[Your assignment] Which lines below include the string "crumpled"? Please show each one.

────────────────────

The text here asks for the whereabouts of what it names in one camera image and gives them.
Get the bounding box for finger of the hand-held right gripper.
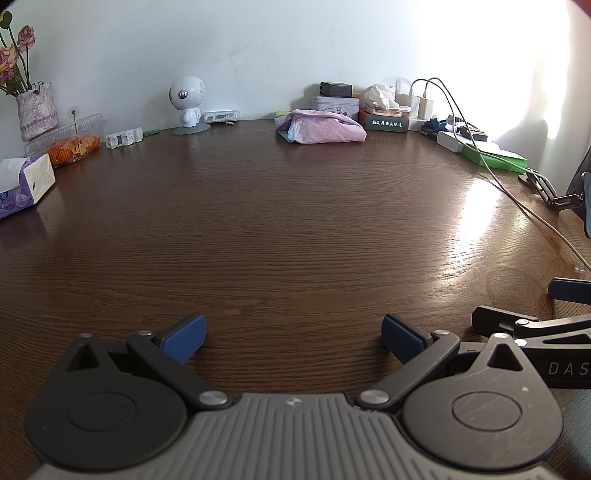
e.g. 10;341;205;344
471;305;591;348
548;277;591;305

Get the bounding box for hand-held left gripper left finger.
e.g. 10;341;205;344
65;313;234;411

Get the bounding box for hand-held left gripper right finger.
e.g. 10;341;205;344
355;313;532;411

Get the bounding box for pink and blue mesh garment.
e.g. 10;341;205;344
276;109;368;145

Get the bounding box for black phone stand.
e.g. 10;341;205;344
518;168;591;241

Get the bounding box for dark chair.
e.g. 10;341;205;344
566;147;591;199

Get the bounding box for black flat device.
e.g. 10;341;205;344
455;122;490;142

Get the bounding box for white power bank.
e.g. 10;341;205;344
436;131;465;153

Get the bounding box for blue cloth item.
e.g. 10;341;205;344
419;117;452;137

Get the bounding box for white plastic holder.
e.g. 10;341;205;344
105;128;144;150

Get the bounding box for dark green labelled box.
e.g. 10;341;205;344
365;113;409;134

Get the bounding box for orange fruit pieces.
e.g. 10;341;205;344
46;135;102;167

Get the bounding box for purple tissue pack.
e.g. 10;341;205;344
0;153;57;220

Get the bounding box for pink box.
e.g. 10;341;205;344
360;105;413;121

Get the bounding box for clear plastic container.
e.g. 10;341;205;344
24;113;108;168

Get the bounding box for printed tin box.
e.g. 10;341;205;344
311;95;362;121

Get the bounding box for crumpled white tissue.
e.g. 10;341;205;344
363;83;400;110

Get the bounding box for white astronaut figure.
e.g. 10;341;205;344
168;74;211;136

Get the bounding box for white textured vase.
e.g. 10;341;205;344
15;82;61;141

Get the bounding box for dried pink flowers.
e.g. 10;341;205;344
0;9;38;97

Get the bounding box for white cable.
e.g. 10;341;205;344
410;78;591;273

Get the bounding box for grey cable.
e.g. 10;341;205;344
427;78;529;176

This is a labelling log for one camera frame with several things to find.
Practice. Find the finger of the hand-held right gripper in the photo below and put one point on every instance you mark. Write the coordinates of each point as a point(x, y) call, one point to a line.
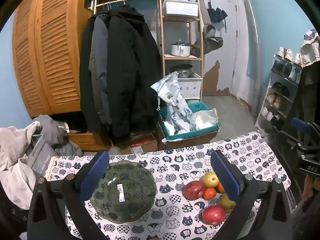
point(287, 138)
point(300, 125)

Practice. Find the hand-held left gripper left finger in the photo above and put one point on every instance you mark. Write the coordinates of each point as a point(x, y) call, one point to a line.
point(96, 172)

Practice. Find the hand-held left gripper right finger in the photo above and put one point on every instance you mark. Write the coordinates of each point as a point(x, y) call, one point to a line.
point(225, 177)

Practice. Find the orange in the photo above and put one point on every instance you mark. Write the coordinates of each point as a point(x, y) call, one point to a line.
point(220, 188)
point(210, 194)

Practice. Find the yellow-green apple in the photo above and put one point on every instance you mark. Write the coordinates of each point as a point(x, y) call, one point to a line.
point(210, 179)

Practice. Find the yellow pear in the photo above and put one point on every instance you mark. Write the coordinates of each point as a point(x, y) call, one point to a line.
point(226, 205)

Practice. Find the red apple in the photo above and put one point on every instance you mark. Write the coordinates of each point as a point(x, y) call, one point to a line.
point(193, 190)
point(213, 215)

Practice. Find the green glass plate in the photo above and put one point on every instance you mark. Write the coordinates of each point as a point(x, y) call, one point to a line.
point(130, 180)

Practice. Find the person's right forearm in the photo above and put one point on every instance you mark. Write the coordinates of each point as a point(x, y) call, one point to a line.
point(306, 220)

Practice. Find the person's right hand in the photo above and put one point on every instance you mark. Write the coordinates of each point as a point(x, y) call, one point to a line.
point(308, 187)

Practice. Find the dark hanging garment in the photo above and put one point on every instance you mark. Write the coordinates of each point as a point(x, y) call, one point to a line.
point(310, 92)

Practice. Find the large cardboard box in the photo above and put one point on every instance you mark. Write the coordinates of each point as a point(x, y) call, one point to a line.
point(190, 141)

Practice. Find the cat print tablecloth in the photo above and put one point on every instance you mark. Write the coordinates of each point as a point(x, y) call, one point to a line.
point(175, 170)

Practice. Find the cardboard box with red label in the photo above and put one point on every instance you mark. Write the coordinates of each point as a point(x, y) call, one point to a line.
point(142, 145)

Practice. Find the grey fabric storage bag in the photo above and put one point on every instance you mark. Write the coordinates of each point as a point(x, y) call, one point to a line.
point(42, 155)

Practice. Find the metal shoe rack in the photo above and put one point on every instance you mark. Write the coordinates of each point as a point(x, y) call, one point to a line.
point(275, 73)

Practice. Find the clear plastic bag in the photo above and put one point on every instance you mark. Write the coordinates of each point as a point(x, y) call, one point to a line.
point(205, 120)

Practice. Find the grey padded jacket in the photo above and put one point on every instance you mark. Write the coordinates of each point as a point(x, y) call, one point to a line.
point(50, 127)

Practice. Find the teal plastic basket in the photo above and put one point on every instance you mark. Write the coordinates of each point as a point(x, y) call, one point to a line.
point(200, 106)

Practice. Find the white lace cloth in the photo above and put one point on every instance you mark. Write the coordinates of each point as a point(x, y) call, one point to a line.
point(310, 50)

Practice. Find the dark jacket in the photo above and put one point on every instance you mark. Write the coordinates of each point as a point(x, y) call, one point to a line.
point(85, 80)

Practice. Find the white patterned drawer box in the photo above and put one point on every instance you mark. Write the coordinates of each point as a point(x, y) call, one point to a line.
point(191, 88)

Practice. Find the white printed rice bag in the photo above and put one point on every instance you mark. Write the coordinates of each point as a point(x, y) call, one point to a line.
point(170, 92)

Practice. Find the white door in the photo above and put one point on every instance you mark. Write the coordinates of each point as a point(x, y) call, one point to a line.
point(222, 55)

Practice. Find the black hooded coat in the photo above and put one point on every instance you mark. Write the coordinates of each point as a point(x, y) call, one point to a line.
point(130, 67)

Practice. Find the metal steamer pot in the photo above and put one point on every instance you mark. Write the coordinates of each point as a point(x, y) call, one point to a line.
point(185, 71)

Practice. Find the grey coat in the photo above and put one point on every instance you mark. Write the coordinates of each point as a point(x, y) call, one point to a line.
point(98, 55)

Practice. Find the grey hanging bags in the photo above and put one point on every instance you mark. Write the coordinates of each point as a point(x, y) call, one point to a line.
point(212, 42)

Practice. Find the wooden louvered wardrobe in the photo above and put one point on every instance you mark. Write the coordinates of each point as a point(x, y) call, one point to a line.
point(57, 55)

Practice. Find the white cooking pot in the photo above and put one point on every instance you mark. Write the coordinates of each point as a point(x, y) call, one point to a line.
point(178, 50)

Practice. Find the dark folded umbrella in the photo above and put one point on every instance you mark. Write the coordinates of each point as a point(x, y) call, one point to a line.
point(218, 13)

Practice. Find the wooden shelf rack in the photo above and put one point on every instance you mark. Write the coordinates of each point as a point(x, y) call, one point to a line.
point(162, 30)

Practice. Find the white storage box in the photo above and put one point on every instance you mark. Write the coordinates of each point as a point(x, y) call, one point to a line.
point(180, 8)

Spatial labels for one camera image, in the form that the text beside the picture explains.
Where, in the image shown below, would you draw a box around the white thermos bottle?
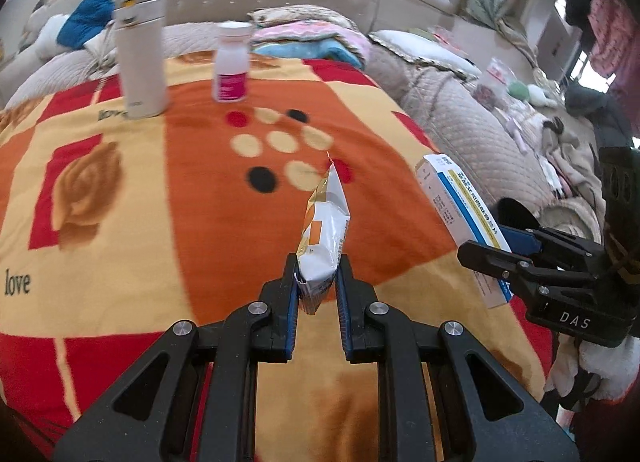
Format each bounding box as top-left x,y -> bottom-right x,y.
114,0 -> 171,120

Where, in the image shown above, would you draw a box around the white orange snack packet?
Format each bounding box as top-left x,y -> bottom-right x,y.
295,152 -> 352,315

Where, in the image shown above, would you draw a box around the pink hanging garment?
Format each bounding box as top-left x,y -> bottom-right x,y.
587,0 -> 640,107

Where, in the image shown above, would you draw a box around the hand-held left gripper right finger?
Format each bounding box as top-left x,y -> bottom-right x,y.
334,254 -> 581,462

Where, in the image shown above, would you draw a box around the blue white medicine box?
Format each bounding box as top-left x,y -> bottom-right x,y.
415,154 -> 515,310

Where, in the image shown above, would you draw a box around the folded pink blanket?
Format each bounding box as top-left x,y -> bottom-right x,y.
250,22 -> 373,55

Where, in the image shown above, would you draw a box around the beige crumpled clothes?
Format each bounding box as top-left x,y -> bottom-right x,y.
540,132 -> 606,203

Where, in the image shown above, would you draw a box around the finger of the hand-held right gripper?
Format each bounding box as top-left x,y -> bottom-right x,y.
457,239 -> 598,303
500,198 -> 601,263

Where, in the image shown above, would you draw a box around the blue jacket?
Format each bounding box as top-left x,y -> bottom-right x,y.
57,0 -> 117,50

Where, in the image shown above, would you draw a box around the white pink-label medicine bottle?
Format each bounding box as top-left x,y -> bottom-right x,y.
212,22 -> 253,105

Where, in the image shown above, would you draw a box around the folded floral quilt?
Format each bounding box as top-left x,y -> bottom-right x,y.
247,6 -> 351,30

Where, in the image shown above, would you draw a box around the white crumpled garment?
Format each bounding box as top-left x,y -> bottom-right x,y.
82,32 -> 121,72

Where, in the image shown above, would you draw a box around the orange red printed blanket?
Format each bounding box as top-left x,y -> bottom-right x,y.
0,54 -> 556,462

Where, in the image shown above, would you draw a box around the white frilled pillow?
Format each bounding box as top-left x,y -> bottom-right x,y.
370,30 -> 483,82

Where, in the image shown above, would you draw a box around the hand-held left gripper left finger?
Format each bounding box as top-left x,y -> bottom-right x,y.
52,252 -> 301,462

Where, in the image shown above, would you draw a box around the clear pink-print plastic bag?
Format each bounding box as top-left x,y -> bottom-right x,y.
482,58 -> 516,92

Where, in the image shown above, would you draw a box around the folded blue blanket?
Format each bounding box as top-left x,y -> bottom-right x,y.
252,39 -> 363,67

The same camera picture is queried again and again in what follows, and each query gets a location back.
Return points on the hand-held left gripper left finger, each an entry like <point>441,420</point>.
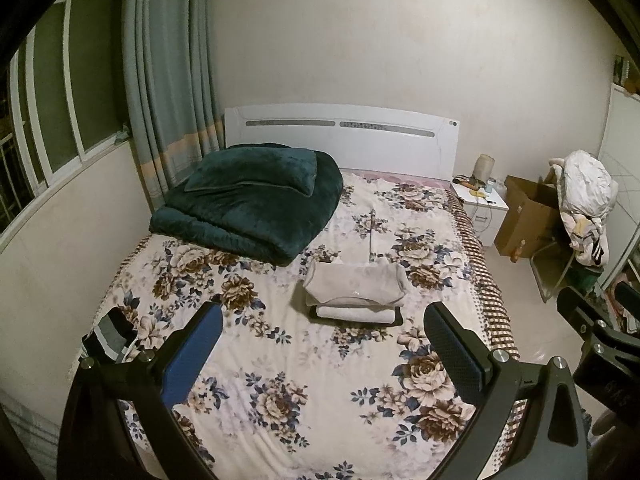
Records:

────────────────────

[Output for this task]
Get the bounding box for crumpled white tissue.
Where, in the image shown above, would you draw a box around the beige crumpled clothes?
Where, in the image shown above, would you draw a box around the white crumpled garment?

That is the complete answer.